DAISM-DNNXMBD: Highly accurate cell type proportion estimation with in silico data augmentation and deep neural networks

Patterns (N Y). 2022 Feb 3;3(3):100440. doi: 10.1016/j.patter.2022.100440. eCollection 2022 Mar 11.

Abstract

Understanding the immune cell abundance of cancer and other disease-related tissues has an important role in guiding disease treatments. Computational cell type proportion estimation methods have been previously developed to derive such information from bulk RNA sequencing data. Unfortunately, our results show that the performance of these methods can be seriously plagued by the mismatch between training data and real-world data.
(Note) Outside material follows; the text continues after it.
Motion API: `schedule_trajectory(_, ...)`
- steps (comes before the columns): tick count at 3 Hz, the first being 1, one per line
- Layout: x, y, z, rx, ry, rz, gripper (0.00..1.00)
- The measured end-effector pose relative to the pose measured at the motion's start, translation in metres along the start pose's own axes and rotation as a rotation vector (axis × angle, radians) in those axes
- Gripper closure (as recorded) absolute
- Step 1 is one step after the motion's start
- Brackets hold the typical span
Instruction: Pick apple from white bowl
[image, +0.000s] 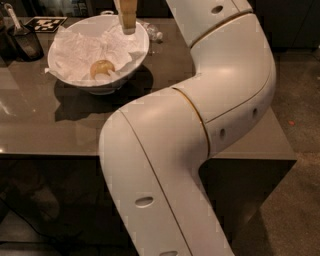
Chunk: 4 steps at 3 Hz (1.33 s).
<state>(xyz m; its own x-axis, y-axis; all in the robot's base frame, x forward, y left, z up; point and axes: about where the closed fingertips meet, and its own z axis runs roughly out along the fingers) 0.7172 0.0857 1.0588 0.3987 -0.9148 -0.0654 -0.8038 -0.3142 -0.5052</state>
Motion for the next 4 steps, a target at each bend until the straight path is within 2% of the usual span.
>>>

To tackle this issue, we propose the DAISM-DNNXMBD (XMBD: Xiamen Big Data, a biomedical open software initiative in the National Institute for Data Science in Health and Medicine, Xiamen University, China.) (denoted as DAISM-DNN) pipeline that trains a deep neural network (DNN) with dataset-specific training data populated from a certain amount of calibrated samples using DAISM, a novel data augmentation method with an in silico mixing strategy. The evaluation results demonstrate that the DAISM-DNN pipeline outperforms other existing methods consistently and substantially for all the cell types under evaluation in real-world datasets.

Keywords: cell type proportion estimation; data augmentation; data simulation; deconvolution; deep learning.